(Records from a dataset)

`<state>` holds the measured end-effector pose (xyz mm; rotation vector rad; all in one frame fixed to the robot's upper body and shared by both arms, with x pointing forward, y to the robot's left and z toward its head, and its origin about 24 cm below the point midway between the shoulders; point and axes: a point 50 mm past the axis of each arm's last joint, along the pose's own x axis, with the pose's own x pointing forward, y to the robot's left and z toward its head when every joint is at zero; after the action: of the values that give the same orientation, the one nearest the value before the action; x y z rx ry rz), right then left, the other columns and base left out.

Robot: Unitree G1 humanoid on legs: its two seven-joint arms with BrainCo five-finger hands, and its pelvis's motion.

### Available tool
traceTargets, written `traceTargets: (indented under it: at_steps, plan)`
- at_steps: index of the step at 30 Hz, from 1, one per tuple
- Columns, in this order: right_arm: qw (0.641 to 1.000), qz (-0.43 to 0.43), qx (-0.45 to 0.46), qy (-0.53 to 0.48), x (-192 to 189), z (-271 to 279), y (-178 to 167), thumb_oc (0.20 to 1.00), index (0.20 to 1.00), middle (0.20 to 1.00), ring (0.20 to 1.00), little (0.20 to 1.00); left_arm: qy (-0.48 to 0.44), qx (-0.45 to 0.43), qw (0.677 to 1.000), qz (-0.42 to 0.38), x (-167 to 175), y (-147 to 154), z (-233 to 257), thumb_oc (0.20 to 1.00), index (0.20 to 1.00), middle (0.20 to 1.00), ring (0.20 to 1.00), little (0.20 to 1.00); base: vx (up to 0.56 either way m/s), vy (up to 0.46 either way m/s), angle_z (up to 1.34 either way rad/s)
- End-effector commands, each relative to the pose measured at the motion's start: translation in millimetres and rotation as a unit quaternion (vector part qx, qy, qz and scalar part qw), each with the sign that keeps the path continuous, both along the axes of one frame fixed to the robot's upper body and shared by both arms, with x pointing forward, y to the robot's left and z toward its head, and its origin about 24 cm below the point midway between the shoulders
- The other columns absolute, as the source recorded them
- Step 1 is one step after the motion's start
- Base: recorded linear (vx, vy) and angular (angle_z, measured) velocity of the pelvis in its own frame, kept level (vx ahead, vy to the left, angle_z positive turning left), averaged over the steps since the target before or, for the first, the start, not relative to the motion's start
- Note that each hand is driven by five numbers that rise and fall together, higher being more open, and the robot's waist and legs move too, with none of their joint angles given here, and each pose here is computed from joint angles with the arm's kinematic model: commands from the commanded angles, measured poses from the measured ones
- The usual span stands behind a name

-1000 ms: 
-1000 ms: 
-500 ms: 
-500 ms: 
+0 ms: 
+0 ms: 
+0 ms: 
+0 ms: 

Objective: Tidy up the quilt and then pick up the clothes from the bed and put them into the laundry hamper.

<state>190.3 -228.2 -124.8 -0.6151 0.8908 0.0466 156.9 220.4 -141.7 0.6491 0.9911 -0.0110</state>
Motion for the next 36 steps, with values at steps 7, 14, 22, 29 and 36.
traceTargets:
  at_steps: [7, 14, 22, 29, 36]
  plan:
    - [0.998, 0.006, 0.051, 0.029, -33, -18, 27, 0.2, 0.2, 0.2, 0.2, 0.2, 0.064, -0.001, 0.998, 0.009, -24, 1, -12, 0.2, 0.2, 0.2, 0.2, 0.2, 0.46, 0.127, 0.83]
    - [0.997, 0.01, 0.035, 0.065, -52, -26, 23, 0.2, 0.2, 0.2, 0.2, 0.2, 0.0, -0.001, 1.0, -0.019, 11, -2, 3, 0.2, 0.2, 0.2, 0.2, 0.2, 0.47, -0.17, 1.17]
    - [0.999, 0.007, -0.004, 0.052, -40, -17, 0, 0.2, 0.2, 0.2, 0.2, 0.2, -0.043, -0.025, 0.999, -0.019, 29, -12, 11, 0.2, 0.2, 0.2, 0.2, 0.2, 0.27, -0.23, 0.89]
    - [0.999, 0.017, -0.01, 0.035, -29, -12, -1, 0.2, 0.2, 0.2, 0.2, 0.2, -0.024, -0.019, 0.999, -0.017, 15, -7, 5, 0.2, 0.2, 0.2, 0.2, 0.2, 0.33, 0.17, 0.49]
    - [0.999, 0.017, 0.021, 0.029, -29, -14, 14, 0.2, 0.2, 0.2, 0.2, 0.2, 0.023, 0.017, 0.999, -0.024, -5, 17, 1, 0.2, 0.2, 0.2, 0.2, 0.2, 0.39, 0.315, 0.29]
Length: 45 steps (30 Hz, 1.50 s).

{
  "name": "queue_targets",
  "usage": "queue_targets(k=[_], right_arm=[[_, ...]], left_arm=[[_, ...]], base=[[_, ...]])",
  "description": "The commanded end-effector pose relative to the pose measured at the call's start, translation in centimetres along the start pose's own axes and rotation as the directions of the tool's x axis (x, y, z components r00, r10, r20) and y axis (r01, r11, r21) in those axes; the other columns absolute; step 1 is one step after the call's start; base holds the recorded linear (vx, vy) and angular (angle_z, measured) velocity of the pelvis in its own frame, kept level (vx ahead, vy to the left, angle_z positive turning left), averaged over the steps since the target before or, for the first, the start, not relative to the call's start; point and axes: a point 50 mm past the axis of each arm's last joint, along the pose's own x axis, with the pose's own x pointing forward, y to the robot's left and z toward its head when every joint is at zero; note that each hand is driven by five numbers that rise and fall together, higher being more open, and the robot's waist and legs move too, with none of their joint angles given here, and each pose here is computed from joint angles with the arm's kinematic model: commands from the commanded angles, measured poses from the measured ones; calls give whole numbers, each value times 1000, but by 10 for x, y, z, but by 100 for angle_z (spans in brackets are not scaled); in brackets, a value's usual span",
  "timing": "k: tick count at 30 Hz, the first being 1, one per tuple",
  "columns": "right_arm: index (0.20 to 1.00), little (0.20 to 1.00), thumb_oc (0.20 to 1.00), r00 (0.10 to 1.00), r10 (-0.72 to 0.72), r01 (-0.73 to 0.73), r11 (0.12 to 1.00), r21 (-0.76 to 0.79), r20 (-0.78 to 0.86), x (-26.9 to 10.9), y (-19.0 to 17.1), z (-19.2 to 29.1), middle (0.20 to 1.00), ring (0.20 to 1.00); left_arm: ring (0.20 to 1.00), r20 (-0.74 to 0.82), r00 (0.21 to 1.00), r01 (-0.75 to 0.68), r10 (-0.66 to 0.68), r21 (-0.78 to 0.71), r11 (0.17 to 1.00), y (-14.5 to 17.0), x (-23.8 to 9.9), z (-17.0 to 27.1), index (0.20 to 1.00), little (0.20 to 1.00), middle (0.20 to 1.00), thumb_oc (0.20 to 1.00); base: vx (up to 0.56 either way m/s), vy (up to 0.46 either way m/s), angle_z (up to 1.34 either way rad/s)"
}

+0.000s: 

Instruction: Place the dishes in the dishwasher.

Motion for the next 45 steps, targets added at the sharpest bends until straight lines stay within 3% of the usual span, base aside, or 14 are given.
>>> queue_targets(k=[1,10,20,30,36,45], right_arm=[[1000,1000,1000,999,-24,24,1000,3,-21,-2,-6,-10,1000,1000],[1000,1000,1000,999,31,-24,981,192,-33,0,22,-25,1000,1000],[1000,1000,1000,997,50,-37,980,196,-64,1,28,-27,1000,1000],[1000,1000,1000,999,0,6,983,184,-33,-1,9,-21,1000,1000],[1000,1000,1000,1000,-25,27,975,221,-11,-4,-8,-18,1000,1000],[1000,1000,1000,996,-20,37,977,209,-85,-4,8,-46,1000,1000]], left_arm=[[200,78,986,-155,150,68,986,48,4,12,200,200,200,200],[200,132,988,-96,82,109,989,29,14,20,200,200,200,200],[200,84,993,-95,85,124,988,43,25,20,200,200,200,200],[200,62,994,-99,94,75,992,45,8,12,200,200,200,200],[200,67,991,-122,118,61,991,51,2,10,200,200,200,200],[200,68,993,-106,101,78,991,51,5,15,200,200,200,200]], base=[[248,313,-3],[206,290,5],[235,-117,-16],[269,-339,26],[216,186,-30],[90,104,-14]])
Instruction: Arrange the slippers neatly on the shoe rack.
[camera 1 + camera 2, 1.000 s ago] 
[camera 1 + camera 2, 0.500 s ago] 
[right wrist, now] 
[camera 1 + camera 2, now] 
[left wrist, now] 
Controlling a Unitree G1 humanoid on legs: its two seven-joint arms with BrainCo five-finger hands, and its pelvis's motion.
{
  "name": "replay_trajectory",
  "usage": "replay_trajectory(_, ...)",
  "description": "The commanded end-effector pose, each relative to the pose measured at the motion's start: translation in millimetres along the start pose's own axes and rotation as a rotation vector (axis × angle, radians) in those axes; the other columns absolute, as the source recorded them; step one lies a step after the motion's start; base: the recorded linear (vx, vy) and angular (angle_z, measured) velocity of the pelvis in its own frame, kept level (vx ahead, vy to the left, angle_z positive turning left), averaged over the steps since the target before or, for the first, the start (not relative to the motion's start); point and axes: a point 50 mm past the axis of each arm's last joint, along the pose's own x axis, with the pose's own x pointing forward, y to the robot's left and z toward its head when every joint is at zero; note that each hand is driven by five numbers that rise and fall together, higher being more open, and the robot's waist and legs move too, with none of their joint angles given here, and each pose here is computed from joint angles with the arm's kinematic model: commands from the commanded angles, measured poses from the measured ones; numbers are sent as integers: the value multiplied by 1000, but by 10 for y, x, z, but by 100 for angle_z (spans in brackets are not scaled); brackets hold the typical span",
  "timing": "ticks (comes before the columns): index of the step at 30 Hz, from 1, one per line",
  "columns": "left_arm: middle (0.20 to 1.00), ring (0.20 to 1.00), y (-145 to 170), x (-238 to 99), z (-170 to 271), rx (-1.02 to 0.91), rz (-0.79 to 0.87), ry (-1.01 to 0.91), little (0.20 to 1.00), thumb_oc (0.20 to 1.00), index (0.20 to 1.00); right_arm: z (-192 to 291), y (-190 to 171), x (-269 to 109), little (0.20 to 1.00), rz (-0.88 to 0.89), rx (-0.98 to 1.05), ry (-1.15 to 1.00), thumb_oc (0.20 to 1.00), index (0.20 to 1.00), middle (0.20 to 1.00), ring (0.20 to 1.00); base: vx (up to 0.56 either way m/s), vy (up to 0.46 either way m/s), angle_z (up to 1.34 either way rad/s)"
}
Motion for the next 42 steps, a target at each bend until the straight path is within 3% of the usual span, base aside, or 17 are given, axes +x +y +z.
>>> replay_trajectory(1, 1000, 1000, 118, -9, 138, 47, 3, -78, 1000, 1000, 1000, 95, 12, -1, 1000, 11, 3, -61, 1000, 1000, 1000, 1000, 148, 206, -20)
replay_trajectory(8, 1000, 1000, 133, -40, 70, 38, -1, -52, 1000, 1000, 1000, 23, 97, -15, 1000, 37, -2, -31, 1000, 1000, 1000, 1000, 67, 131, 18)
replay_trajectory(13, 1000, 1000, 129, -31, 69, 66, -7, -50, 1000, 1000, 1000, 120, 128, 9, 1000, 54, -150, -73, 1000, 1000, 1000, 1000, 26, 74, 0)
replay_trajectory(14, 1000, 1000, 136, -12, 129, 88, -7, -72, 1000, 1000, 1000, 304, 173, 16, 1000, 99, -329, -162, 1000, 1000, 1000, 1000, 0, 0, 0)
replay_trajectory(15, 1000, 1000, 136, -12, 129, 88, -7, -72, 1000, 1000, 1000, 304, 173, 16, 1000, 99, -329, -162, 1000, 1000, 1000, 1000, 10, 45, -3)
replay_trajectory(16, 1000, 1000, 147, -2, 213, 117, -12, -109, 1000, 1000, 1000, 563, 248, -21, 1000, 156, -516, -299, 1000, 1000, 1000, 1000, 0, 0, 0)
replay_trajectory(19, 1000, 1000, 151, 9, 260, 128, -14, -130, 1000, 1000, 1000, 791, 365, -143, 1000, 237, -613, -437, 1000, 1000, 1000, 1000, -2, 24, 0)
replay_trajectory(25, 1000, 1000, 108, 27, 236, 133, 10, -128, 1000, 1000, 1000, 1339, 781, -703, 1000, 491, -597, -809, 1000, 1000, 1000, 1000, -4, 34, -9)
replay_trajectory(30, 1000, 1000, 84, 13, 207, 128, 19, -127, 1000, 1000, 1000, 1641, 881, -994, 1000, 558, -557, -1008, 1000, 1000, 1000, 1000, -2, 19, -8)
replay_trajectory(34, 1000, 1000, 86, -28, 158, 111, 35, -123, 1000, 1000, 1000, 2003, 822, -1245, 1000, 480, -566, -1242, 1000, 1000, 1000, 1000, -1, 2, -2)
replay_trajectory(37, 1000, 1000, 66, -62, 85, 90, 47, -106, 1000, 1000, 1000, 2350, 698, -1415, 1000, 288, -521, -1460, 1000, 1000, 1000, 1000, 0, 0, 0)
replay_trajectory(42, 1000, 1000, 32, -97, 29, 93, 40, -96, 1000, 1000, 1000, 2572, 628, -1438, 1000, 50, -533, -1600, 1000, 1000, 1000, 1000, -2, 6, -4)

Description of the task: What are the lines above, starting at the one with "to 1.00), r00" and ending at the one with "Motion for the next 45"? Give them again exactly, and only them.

Exercise answer:
  "columns": "right_arm: index (0.20 to 1.00), little (0.20 to 1.00), thumb_oc (0.20 to 1.00), r00 (0.10 to 1.00), r10 (-0.72 to 0.72), r01 (-0.73 to 0.73), r11 (0.12 to 1.00), r21 (-0.76 to 0.79), r20 (-0.78 to 0.86), x (-26.9 to 10.9), y (-19.0 to 17.1), z (-19.2 to 29.1), middle (0.20 to 1.00), ring (0.20 to 1.00); left_arm: ring (0.20 to 1.00), r20 (-0.74 to 0.82), r00 (0.21 to 1.00), r01 (-0.75 to 0.68), r10 (-0.66 to 0.68), r21 (-0.78 to 0.71), r11 (0.17 to 1.00), y (-14.5 to 17.0), x (-23.8 to 9.9), z (-17.0 to 27.1), index (0.20 to 1.00), little (0.20 to 1.00), middle (0.20 to 1.00), thumb_oc (0.20 to 1.00); base: vx (up to 0.56 either way m/s), vy (up to 0.46 either way m/s), angle_z (up to 1.34 either way rad/s)"
}

+0.000s: 

Instruction: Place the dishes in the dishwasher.

Motion for the next 45 steps, targets added at the sharpest bends until straight lines stay within 3% of the usual span, base aside, or 14 are given.

The answer has nothing more to it.